● Task objective:
Considering every line below, count those with the word "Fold" and give only the result.
==== Data for this task ====
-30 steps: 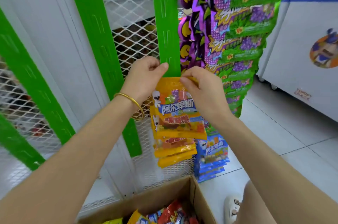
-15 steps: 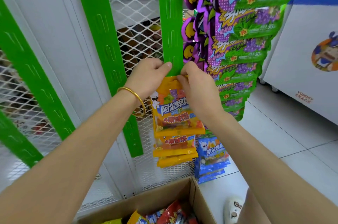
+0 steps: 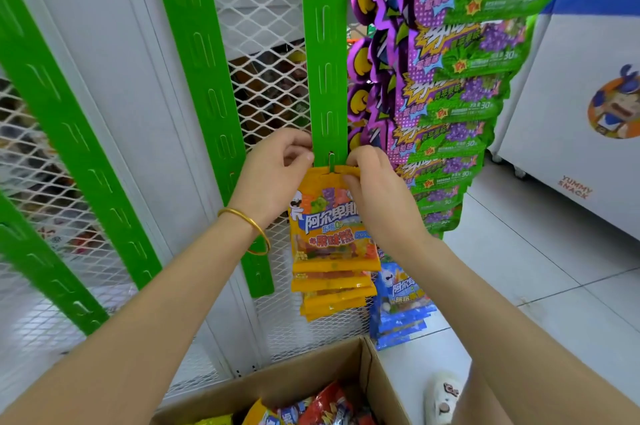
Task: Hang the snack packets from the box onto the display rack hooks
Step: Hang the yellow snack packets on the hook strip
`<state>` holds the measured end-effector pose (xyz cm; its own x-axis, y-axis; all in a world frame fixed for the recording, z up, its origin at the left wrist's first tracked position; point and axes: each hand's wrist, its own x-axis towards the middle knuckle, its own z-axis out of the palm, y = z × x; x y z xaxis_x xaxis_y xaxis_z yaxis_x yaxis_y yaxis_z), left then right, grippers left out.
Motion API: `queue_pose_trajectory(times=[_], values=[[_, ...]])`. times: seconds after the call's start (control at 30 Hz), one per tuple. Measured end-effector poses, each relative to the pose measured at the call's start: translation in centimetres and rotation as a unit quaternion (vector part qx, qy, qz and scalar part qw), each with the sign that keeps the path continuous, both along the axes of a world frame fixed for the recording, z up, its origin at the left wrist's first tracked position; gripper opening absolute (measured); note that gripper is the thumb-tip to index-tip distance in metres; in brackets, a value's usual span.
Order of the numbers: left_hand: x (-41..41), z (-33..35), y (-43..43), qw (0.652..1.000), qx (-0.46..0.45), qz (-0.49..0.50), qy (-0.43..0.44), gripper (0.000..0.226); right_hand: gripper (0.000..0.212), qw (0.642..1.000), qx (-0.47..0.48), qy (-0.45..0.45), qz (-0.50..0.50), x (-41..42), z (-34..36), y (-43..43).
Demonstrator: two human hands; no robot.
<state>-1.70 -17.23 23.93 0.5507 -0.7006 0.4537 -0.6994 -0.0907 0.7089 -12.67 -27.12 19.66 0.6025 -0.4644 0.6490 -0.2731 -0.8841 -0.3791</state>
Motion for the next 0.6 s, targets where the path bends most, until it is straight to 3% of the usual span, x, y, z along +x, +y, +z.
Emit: queue_pose_trajectory(times=[0.2, 0.3, 0.4, 0.5, 0.6], values=[[-0.7, -4.8, 3.4, 0.986, -0.085, 0.076, -0.125, 0.04, 0.038, 0.975, -0.147, -0.073, -0.148, -2.5, -2.9, 1.3], [-1.2, -9.6, 6.2, 0.984, -0.093, 0.077, -0.128, 0.037, 0.033, 0.984, -0.118, -0.088, -0.102, -4.0, -7.1, 3.4], [-1.7, -14.9, 8.7, 0.993, -0.027, 0.051, -0.106, 0.033, 0.032, 0.997, 0.005, 0.076, -0.005, -4.5, -12.4, 5.3], [-1.4, -19.4, 10.4, 0.994, 0.069, 0.019, -0.079, 0.033, 0.03, 0.934, 0.149, 0.315, 0.08, -3.8, -17.8, 5.5], [-1.3, -21.9, 10.6, 0.985, 0.172, 0.002, -0.014, 0.039, 0.027, 0.871, 0.253, 0.401, 0.129, -2.3, -22.6, 6.4]])
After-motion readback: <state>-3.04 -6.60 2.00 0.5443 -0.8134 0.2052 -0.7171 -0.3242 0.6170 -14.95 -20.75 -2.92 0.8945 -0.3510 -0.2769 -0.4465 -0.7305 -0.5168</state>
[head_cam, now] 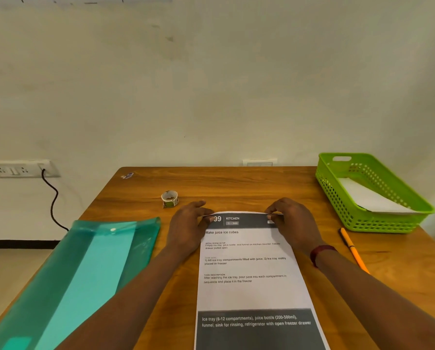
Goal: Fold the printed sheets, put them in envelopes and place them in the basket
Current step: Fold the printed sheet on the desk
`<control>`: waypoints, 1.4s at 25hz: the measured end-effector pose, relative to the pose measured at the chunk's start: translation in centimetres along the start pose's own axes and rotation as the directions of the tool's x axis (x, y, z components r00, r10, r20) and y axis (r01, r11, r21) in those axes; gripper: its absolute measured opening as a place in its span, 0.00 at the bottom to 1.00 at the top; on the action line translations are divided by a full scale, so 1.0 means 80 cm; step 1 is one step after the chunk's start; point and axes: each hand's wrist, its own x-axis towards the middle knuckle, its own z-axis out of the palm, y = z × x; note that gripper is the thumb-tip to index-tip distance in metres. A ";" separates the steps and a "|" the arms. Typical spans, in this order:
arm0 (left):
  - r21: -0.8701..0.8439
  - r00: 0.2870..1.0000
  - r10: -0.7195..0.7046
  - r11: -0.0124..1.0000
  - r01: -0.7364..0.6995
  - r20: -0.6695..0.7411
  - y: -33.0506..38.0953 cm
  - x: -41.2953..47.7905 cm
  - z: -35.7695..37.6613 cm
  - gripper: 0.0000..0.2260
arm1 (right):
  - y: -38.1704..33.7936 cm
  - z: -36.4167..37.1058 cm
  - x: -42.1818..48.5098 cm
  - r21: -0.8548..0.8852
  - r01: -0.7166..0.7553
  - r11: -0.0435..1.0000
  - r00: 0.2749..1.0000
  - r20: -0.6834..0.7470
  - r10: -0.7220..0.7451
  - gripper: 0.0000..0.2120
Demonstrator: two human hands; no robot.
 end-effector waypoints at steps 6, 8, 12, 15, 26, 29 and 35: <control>-0.097 0.998 0.033 0.995 -0.038 -0.053 0.005 -0.033 -0.012 0.07 | -0.013 -0.007 -0.031 0.078 0.006 0.997 0.997 -0.082 0.000 0.07; -0.062 0.998 0.062 0.996 -0.063 -0.018 0.004 -0.045 -0.011 0.06 | -0.018 -0.007 -0.046 0.071 0.045 0.996 0.995 -0.088 -0.039 0.07; -0.034 0.995 0.086 0.996 -0.084 0.047 0.007 -0.065 -0.012 0.06 | -0.018 -0.005 -0.070 0.038 0.062 0.997 0.995 -0.083 -0.058 0.07; 0.011 0.989 0.107 0.994 -0.109 0.107 0.013 -0.076 -0.010 0.07 | -0.020 -0.006 -0.084 -0.087 0.060 0.994 0.993 -0.093 -0.068 0.12; 0.358 0.876 0.107 0.884 -0.300 0.471 0.012 -0.110 0.019 0.32 | -0.043 0.001 -0.119 -0.267 0.129 0.955 0.921 0.389 -0.016 0.38; 0.352 0.855 0.099 0.883 -0.312 0.509 0.011 -0.114 0.021 0.30 | -0.059 0.006 -0.117 -0.293 0.138 0.946 0.883 0.470 0.017 0.37; 0.353 0.848 0.158 0.859 -0.370 0.505 0.011 -0.117 0.024 0.31 | -0.103 0.031 -0.125 -0.244 0.176 0.954 0.866 0.499 -0.033 0.38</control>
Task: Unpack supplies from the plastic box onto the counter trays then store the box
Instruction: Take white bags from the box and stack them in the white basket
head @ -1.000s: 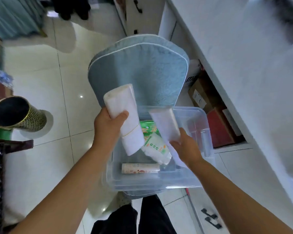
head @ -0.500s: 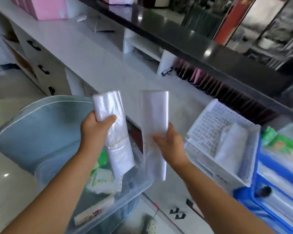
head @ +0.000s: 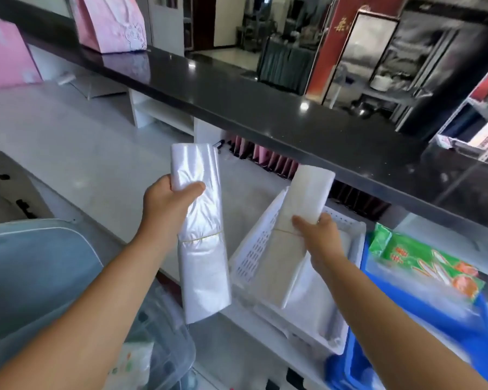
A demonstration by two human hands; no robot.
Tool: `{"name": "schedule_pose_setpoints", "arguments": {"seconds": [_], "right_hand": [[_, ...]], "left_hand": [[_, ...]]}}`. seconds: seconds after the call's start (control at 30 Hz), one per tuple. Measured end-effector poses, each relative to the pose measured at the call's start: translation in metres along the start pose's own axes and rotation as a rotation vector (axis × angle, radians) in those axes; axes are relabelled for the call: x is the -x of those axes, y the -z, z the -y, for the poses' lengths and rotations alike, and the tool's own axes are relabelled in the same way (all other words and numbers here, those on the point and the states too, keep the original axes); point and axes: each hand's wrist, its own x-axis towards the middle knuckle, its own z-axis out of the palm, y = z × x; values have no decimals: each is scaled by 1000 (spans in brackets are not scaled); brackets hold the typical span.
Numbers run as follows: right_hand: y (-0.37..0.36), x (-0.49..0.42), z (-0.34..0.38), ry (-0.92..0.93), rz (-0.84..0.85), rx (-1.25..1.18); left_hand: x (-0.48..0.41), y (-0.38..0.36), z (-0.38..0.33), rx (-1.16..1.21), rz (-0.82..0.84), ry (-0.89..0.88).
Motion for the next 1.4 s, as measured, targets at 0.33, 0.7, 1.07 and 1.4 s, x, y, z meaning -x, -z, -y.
{"name": "schedule_pose_setpoints", "arguments": {"seconds": [0.33,0.7,1.07,1.4], "right_hand": [[-25,-68,-58,-296,97,95],[-4,-83,-49,-104,231,532],[4,-58,-10,-127,408,-223],[29,-78,-23,-65,341,-4]], "left_hand": [[-20,-69,23,7,42,158],[-45,-109,38,-80,217,265],[-52,-178,40,-75,472,258],[-52,-159,61,-204,594,277]]}}
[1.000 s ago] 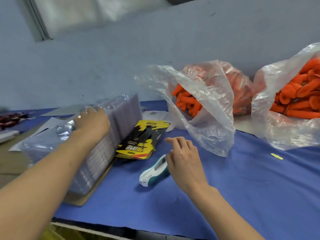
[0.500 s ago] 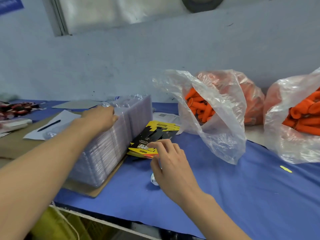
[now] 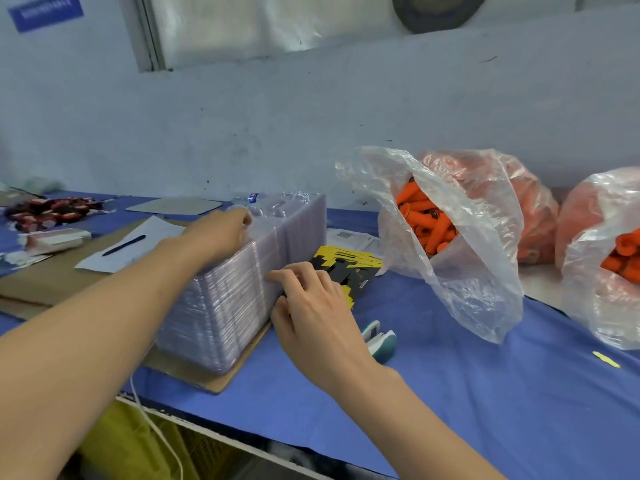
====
● Task solution:
2